● **What you should do**
A single number is required: how many lines in the data below contain "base".

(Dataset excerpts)
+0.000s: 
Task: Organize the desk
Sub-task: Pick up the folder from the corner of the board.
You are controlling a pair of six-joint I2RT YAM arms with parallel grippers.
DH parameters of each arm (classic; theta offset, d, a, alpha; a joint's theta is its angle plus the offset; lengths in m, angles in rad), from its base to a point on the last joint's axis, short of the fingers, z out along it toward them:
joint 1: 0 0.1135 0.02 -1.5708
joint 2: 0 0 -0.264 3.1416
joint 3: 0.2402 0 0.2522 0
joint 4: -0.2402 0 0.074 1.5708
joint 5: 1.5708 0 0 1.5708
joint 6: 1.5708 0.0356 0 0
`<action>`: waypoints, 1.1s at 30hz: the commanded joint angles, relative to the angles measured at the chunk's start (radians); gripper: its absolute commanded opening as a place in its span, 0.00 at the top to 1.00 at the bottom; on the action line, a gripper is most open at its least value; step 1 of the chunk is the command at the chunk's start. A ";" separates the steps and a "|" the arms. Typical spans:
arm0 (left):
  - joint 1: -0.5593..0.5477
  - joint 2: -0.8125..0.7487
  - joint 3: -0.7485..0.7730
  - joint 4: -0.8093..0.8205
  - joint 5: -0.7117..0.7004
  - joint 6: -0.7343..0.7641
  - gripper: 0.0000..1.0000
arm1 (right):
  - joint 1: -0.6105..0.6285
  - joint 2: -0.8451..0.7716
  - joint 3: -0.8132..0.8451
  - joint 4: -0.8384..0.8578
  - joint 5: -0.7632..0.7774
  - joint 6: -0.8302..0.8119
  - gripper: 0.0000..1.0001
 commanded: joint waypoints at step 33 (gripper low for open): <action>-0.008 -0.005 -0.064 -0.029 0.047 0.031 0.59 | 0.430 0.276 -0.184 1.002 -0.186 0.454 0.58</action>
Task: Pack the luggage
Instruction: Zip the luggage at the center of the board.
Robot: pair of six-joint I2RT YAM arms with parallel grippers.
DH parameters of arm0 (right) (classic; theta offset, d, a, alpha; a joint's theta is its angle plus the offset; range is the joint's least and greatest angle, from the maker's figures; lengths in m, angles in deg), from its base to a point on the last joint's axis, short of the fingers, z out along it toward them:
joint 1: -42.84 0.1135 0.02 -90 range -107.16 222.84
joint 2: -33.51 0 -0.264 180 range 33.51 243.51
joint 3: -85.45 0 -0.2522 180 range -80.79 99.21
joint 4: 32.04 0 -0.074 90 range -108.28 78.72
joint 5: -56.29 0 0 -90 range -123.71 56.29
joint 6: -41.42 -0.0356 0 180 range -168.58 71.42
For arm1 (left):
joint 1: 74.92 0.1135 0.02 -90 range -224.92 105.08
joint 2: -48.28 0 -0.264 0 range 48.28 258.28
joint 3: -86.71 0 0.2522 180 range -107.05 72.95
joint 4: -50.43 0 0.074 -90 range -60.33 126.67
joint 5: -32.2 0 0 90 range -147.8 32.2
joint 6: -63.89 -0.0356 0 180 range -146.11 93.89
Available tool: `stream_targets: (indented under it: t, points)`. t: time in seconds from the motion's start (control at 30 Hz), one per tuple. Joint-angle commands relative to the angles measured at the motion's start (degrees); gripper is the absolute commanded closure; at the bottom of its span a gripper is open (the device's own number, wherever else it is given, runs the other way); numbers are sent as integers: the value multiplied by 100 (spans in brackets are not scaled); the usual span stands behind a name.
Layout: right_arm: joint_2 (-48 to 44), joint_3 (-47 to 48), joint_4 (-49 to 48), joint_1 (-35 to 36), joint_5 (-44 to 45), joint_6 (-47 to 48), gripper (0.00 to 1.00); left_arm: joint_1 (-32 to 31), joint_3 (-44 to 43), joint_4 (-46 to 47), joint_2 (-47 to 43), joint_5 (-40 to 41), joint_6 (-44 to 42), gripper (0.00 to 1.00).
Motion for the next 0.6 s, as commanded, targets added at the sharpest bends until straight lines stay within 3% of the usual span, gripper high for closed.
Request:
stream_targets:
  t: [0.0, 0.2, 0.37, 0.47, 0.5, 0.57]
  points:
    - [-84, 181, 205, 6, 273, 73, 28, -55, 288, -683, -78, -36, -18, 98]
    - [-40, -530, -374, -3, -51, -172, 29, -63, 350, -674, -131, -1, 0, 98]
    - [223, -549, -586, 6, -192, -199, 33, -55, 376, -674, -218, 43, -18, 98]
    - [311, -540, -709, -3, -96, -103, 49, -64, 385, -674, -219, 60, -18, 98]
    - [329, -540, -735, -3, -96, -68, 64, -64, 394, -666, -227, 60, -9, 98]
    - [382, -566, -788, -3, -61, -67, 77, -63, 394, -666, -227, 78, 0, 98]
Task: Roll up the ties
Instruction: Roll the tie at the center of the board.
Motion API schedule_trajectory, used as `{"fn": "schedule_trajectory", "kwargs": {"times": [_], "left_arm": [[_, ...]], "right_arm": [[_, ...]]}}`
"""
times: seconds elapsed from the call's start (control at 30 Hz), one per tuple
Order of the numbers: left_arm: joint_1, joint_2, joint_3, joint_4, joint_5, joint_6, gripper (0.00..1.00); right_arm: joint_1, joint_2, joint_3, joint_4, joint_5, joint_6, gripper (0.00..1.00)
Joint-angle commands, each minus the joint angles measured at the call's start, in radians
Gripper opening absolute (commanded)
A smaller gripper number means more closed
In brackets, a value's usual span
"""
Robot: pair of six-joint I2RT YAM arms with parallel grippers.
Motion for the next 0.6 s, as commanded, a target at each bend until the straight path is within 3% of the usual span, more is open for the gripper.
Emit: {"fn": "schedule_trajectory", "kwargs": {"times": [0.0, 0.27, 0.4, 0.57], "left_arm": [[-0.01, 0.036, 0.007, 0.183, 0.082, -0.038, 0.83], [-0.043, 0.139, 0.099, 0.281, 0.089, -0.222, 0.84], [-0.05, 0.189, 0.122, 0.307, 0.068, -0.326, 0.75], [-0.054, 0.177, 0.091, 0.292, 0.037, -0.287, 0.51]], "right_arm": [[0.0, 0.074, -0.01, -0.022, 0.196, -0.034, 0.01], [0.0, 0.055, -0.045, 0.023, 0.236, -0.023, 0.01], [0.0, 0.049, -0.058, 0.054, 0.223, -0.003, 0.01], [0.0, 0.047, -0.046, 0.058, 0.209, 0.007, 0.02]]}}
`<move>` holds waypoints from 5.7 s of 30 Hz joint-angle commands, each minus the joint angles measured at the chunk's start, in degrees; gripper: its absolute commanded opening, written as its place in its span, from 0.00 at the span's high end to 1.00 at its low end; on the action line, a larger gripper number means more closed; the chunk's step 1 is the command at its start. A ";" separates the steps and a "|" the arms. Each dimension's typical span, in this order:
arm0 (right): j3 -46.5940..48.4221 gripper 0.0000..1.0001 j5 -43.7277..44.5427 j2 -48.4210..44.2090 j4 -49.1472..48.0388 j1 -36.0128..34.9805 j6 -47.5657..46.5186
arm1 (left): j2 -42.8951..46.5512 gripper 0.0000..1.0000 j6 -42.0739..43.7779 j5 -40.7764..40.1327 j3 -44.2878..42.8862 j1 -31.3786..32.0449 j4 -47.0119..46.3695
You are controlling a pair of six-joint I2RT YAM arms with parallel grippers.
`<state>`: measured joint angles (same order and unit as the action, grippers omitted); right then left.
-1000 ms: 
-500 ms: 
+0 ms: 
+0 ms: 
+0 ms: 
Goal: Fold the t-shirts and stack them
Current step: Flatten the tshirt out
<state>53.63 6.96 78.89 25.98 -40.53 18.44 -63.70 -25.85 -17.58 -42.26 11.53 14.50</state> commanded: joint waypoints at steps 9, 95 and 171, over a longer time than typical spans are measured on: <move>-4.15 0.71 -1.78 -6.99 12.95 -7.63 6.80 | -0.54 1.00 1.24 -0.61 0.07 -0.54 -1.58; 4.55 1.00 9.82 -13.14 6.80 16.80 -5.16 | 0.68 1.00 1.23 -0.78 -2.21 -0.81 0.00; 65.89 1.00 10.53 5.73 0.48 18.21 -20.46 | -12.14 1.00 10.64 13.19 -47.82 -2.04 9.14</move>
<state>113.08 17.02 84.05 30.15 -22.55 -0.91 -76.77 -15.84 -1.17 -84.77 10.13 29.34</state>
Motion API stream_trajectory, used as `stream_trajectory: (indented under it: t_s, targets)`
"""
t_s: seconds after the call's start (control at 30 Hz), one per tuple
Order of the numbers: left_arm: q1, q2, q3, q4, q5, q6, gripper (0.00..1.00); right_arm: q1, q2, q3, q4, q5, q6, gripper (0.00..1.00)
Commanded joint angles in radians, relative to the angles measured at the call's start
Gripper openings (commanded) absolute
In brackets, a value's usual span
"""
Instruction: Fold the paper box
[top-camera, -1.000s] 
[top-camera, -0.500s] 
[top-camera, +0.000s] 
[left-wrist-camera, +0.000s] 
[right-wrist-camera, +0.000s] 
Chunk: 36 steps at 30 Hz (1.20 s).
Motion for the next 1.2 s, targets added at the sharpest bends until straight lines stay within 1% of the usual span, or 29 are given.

● **The answer**
2